New parallel processing platforms in the growing big data ecosystem are enabling organizations to bring greater compute power to bear on analytical problems. And machine learning applications are likely to be among the leading uses for systems based on big data technologies such as Hadoop and Spark.
The combination of parallelism and machine learning interests data scientists at companies like Allstate Insurance, Cisco Systems and Pandora Media. They want to build complex machine learning models and run the models repeatedly to fine-tune the algorithms and improve the results -- and they want to do that work as quickly as possible so they can handle a greater number of analytical problems, according to presentations and discussions at the Strata + Hadoop World 2015 conference held recently in San Jose, Calif.
In this Talking Data podcast, SearchDataManagement's Jack Vaughan, who covered the conference, tells colleague Ed Burns that people are coming to machine-learning applications from a couple different points of view. One group includes data analysts and programmers at e-commerce websites who want to serve up recommendations to visitors.
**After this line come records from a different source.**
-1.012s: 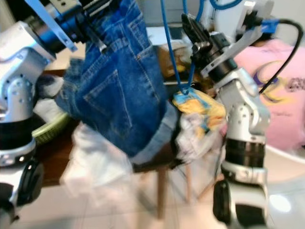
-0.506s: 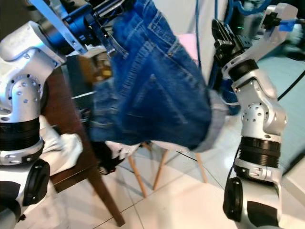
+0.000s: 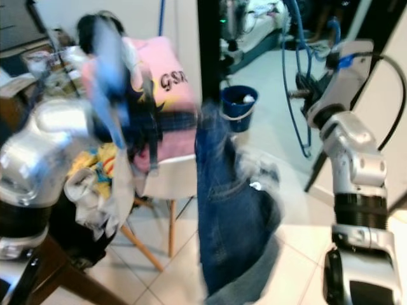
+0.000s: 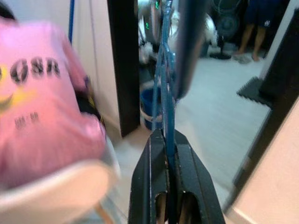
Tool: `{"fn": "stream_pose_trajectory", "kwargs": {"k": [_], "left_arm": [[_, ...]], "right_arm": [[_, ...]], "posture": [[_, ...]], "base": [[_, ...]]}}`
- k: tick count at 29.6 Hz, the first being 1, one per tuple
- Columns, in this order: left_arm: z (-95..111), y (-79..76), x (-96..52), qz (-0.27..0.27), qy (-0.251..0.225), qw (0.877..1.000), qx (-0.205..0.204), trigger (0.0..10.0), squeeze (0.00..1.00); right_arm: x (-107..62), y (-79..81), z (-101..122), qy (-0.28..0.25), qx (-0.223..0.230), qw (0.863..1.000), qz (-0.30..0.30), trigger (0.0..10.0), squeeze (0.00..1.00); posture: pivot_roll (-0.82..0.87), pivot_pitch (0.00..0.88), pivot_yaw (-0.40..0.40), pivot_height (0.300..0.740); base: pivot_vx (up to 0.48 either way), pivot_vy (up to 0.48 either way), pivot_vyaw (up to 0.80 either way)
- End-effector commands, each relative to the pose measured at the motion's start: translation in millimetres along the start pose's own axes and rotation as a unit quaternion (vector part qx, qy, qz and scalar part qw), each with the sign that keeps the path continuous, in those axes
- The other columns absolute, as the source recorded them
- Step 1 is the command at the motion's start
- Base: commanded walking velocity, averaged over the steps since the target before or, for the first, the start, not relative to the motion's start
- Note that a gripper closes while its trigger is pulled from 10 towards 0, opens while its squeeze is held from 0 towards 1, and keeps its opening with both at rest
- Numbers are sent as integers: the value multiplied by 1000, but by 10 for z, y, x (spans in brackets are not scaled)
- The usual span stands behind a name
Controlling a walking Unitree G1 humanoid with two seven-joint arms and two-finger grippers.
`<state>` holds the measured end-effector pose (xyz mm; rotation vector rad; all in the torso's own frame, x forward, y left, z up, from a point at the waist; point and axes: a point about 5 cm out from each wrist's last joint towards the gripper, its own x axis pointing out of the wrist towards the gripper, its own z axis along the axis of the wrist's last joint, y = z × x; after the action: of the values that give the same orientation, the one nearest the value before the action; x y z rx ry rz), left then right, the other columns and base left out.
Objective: Hang hanger
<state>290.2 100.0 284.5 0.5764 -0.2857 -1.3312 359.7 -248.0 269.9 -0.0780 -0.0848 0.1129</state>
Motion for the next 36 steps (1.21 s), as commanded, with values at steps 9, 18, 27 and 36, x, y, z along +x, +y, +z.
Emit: {"fn": "stream_pose_trajectory", "kwargs": {"k": [9,18,27,36], "left_arm": [[-684,-45,-26,101,106,989,-22,10000,0],[-1697,-303,-189,293,195,914,-202,10000,0],[-2470,-1256,-419,370,320,773,-403,10000,0],[-2606,-1583,-464,397,352,728,-434,10000,0]], "right_arm": [[-310,-152,-825,180,-65,981,-12,10000,0],[-665,18,-1898,292,-27,955,-34,10000,0],[-1080,310,-2608,361,111,921,-90,10000,0],[-1375,443,-2889,410,135,896,-105,10000,0]], "posture": [[53,66,-6,740],[48,66,-20,740],[43,70,-19,740],[34,72,-32,740]], "base": [[0,0,-788],[0,0,-788],[0,0,-788],[0,0,-788]]}}
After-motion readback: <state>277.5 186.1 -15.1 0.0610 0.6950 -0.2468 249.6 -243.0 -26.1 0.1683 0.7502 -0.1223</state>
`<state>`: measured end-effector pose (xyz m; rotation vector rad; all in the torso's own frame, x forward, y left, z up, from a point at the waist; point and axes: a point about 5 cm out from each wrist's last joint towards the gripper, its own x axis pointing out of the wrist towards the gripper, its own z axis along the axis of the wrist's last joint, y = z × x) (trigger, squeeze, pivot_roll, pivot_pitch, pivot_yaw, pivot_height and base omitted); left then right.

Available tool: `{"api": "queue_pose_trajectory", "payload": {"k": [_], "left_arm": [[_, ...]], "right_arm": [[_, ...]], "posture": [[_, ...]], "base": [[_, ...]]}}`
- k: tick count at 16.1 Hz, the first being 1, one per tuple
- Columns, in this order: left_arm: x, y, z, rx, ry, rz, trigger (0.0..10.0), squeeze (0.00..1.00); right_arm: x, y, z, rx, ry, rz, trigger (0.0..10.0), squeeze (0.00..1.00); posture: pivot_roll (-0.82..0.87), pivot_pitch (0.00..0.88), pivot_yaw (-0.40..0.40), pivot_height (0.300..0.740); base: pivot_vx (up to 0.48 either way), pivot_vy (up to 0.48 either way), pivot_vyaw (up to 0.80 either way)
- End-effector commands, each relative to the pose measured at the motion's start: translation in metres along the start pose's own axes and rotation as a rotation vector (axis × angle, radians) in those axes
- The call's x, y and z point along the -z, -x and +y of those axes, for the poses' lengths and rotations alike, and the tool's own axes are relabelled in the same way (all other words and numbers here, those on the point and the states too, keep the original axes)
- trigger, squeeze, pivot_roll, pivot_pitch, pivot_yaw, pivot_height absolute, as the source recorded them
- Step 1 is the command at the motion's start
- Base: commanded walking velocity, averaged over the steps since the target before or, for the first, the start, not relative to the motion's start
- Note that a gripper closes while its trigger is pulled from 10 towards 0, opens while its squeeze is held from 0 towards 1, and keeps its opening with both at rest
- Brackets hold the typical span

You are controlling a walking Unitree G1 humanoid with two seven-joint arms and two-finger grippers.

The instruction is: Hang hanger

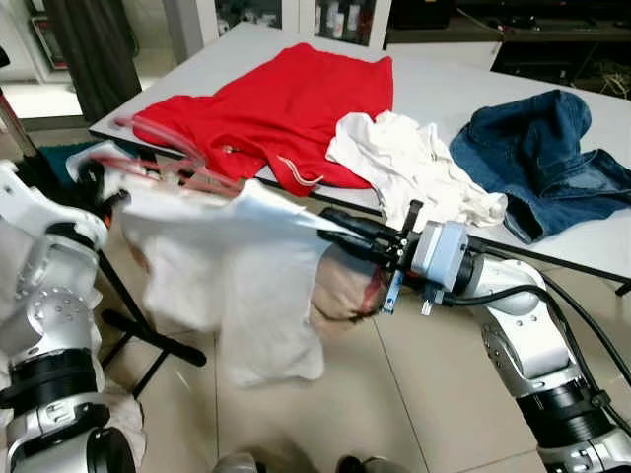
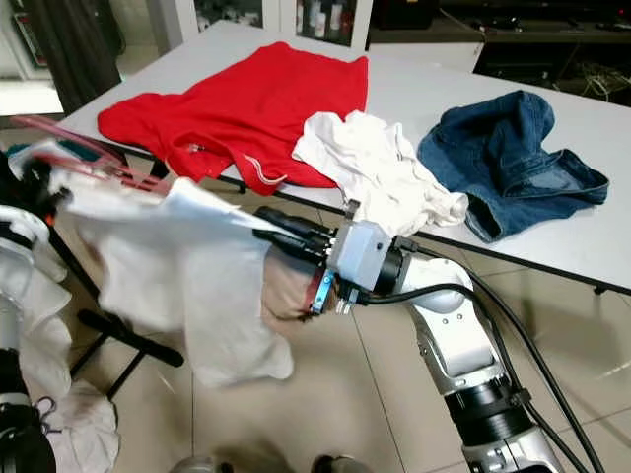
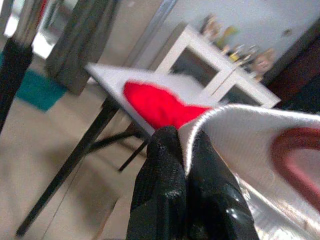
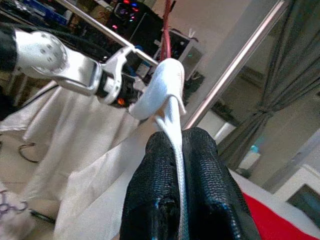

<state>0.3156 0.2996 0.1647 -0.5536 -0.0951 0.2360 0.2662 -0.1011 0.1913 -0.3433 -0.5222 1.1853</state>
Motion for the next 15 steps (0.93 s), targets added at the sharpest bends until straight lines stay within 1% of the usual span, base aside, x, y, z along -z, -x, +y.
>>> {"api": "queue_pose_trajectory", "payload": {"k": [1,2,4,10,11,13,14,15], "left_arm": [[-0.022,0.006,0.033,-0.19,0.011,-0.086,10.0,0.0],[-0.026,0.006,0.044,-0.259,0.018,-0.092,10.0,0.0],[-0.026,0.005,0.042,-0.247,0.013,-0.089,10.0,0.0],[-0.005,0.0,0.019,-0.128,0.022,-0.019,10.0,0.0],[0.004,0.001,0.014,-0.107,0.025,0.01,10.0,0.0],[0.014,0.002,0.012,-0.107,0.032,0.036,10.0,0.0],[0.014,0.002,0.004,-0.07,0.02,0.019,10.0,0.0],[0.014,0.002,0.004,-0.07,0.02,0.019,10.0,0.0]], "right_arm": [[-0.017,0.009,-0.014,0.045,0.046,-0.065,10.0,0.0],[-0.021,0.009,-0.009,-0.001,0.042,-0.068,10.0,0.0],[-0.024,0.009,-0.007,-0.009,0.025,-0.077,10.0,0.0],[-0.031,0.002,-0.012,0.015,-0.035,-0.123,10.0,0.0],[-0.035,0.0,-0.017,0.037,-0.062,-0.151,10.0,0.0],[-0.04,-0.003,-0.023,0.053,-0.078,-0.176,10.0,0.0],[-0.036,-0.004,-0.021,0.043,-0.07,-0.159,10.0,0.0],[-0.036,-0.004,-0.021,0.043,-0.07,-0.159,10.0,0.0]], "posture": [[0.1,0.015,-0.002,0.74],[0.09,0.018,-0.001,0.74],[0.1,0.02,-0.001,0.74],[0.1,0.023,-0.003,0.74],[0.11,0.022,-0.002,0.74],[0.1,0.021,0.0,0.74],[0.1,0.023,-0.001,0.74],[0.1,0.023,-0.001,0.74]], "base": [[0.0,0.0,0.0],[0.0,0.0,0.0],[0.0,0.0,0.0],[0.0,0.0,0.0],[0.0,0.0,0.0],[0.0,0.0,0.0],[0.0,0.0,0.0],[0.0,0.0,0.0]]}}
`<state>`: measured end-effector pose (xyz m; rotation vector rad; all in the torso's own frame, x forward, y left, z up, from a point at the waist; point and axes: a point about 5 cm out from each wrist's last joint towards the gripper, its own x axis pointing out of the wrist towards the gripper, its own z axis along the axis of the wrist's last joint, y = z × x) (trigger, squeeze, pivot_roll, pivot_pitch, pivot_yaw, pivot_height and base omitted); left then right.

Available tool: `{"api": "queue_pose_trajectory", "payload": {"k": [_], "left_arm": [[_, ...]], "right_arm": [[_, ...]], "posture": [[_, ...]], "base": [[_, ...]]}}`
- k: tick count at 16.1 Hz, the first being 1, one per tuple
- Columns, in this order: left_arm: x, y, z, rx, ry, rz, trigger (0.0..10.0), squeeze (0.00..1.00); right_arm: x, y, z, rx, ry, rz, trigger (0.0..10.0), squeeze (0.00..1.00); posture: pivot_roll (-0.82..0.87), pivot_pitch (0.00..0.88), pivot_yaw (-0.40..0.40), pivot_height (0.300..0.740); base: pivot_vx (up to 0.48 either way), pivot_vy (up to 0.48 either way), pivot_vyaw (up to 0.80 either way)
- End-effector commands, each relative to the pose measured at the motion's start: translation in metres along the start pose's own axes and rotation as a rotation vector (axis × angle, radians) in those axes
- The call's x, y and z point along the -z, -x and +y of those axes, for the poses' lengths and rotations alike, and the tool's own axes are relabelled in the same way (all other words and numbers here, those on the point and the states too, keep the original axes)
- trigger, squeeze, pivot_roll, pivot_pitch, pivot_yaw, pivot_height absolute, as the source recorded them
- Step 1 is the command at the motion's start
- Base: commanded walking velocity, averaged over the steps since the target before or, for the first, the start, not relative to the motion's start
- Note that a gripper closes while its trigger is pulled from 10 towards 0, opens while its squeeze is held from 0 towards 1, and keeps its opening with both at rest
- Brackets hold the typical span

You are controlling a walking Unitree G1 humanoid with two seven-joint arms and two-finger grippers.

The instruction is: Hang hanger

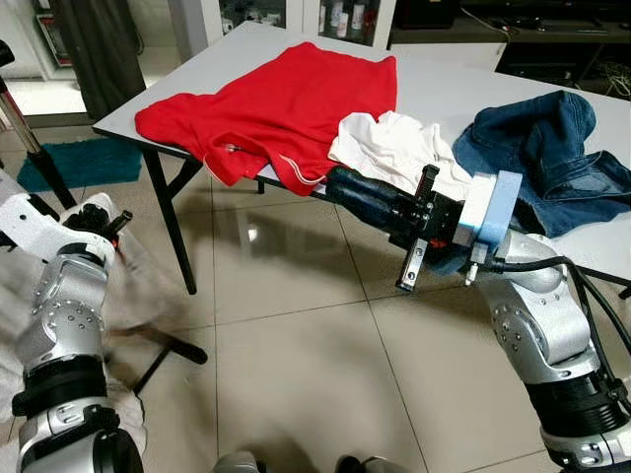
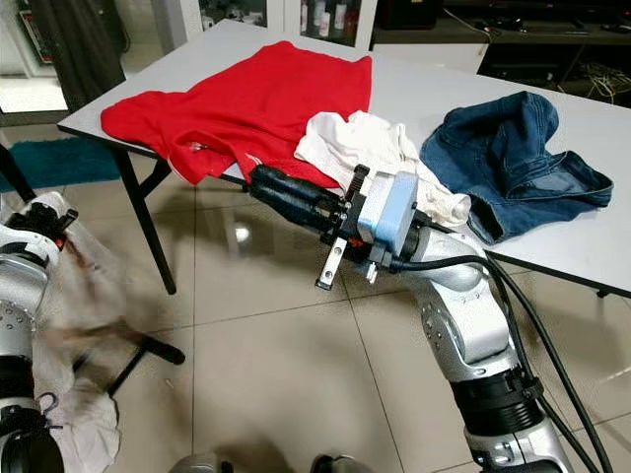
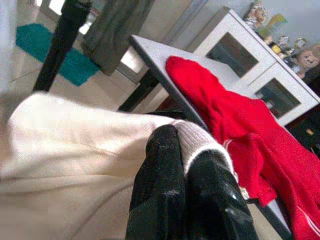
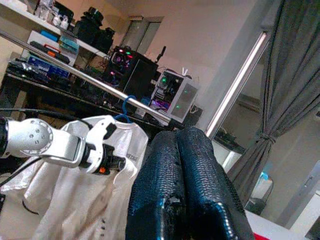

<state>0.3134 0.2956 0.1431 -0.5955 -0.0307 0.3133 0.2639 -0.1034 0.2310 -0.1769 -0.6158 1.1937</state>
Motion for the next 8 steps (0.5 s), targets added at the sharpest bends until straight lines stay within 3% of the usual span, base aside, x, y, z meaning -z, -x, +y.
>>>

Another includes enterprise statisticians who have been immersed in the technology for years but haven't had the processing power needed to move beyond relatively simple models.
Vaughan says the latter group now faces the task of running more jobs that are based on sophisticated statistical models -- ones that can find patterns in data that can be turned into competitive business advantages. With the new parallel processing platforms, they have the compute power to scale up, handle greater amounts of data and, hopefully, be more successful in their predictive analytics efforts. At the same time, new tools in the big data ecosystem seek to streamline the machine-learning programs that have so far required programmers with specialized parallel computing skills.
The interest in machine learning shouldn't obscure the fact that SQL queries are also being applied to the growing pools of big data that organizations are accumulating. But Vaughan says much of the buzz at the Strata conference was around analytics applications of the machine learning kind.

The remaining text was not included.